Jouriles Ernest N, Sitton Melissa J, Rancher Caitlin, Johnson Jeanine, Reedy Madeline, Mahoney Annette, McDonald Renee
Department of Psychology, Southern Methodist University, P.O. Box 750442, Dallas, TX 75275-0442, USA.
Department of Psychology, Southern Methodist University, P.O. Box 750442, Dallas, TX 75275-0442, USA.
Child Abuse Negl. 2025 Feb;160:107214. doi: 10.1016/j.chiabu.2024.107214. Epub 2025 Jan 7.
Adolescents who have been sexually abused commonly experience trauma symptoms, and many spend considerable time waiting for treatment.
This study examines the extent to which adolescent perceptions of divine spiritual support, divine spiritual struggles, and self-blame collected during a screening assessment predict trauma symptoms at the beginning of treatment.
Participants were 224 adolescents (92.9 % female, Mean age = 13.46 years; 53.6 % identified as Hispanic/Latino/a and 24.1 % Black/African American). All obtained services at a Children's Advocacy Center in the southern United States.
Adolescents reported on trauma symptoms, divine spiritual support, divine spiritual struggles, and self-blame appraisals at a screening assessment (T1). Trauma symptoms were also reported a second time when beginning treatment (T2).
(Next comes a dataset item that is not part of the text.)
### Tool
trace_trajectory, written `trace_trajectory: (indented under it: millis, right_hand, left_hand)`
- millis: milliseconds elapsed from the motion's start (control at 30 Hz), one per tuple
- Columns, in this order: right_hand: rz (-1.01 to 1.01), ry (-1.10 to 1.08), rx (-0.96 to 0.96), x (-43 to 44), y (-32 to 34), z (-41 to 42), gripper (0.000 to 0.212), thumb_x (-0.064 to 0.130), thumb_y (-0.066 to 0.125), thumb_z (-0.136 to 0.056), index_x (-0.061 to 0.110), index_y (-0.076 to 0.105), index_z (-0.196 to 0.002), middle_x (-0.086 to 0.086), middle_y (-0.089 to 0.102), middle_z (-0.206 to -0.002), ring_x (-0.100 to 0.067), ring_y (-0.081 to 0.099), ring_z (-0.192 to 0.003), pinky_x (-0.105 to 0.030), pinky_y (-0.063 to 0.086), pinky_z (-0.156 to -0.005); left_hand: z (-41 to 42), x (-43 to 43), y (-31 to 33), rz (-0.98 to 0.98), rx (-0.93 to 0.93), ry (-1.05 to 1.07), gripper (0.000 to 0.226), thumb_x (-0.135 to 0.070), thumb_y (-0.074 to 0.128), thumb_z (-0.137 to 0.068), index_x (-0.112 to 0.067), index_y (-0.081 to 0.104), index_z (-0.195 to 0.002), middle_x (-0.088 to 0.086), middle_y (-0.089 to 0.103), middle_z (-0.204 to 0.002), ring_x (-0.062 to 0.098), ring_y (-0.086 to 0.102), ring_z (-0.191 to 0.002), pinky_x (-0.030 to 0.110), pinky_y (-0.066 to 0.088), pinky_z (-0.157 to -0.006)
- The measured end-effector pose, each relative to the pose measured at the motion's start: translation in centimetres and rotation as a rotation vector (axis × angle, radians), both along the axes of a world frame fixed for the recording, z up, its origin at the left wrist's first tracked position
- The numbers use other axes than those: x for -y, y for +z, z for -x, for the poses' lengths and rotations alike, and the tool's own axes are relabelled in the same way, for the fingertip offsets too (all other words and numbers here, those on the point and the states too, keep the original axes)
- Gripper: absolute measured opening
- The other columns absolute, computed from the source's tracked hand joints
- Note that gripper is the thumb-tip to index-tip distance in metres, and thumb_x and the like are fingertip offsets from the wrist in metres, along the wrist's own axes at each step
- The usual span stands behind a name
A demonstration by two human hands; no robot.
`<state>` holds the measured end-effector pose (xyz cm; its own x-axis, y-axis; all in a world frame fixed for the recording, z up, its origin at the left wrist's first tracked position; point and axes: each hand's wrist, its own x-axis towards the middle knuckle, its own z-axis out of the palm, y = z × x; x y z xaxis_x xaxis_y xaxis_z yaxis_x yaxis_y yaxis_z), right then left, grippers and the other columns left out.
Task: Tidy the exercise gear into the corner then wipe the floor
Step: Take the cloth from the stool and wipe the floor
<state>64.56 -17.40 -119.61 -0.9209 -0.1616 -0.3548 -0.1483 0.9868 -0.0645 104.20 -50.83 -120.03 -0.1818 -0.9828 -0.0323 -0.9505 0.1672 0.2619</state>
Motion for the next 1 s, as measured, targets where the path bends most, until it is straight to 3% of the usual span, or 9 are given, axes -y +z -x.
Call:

The mean level of trauma symptoms declined over time for the total sample, t(223) = 9.37, p < .001, d = 0.63. Greater divine spiritual struggles (β = 0.10, t[219] = 1.98, p = .049, sr = 0.02) and self-blame for the abuse (β = 0.11, t[219] = 2.03, p = .044, sr = 0.02) at the screening assessment were associated with higher levels of trauma symptoms at the beginning of treatment, controlling for sex, trauma symptoms and age at the screening assessment.
Assessing adolescents' divine spiritual struggles and self-blame for sexual abuse may be important in triage and treatment planning for youth who have experienced sexual abuse.
遭受性虐待的青少年通常会出现创伤症状,许多人要花费大量时间等待治疗。
本研究探讨在筛查评估中收集到的青少年对神圣精神支持、神圣精神挣扎和自责的认知在治疗开始时对创伤症状的预测程度。
参与者为224名青少年(92.9%为女性,平均年龄 = 13.46岁;53.6%为西班牙裔/拉丁裔,24.1%为黑人/非裔美国人)。所有人都在美国南部的一家儿童权益中心接受服务。
青少年在筛查评估(T1)时报告创伤症状、神圣精神支持、神圣精神挣扎和自责评估情况。在开始治疗时(T2)也再次报告了创伤症状。
总样本的创伤症状平均水平随时间下降,t(223) = 9.37,p <.001,d = 0.63。在筛查评估中,更大程度的神圣精神挣扎(β = 0.10,t[219] = 1.98,p =.049,sr = 0.02)和对虐待的自责(β = 0.11,t[219] = 2.03,p =.044,sr = 0.02)与治疗开始时更高水平的创伤症状相关,同时控制了筛查评估时的性别、创伤症状和年龄。
评估青少年对性虐待的神圣精神挣扎和自责对于经历过性虐待的青少年的分诊和治疗计划可能很重要。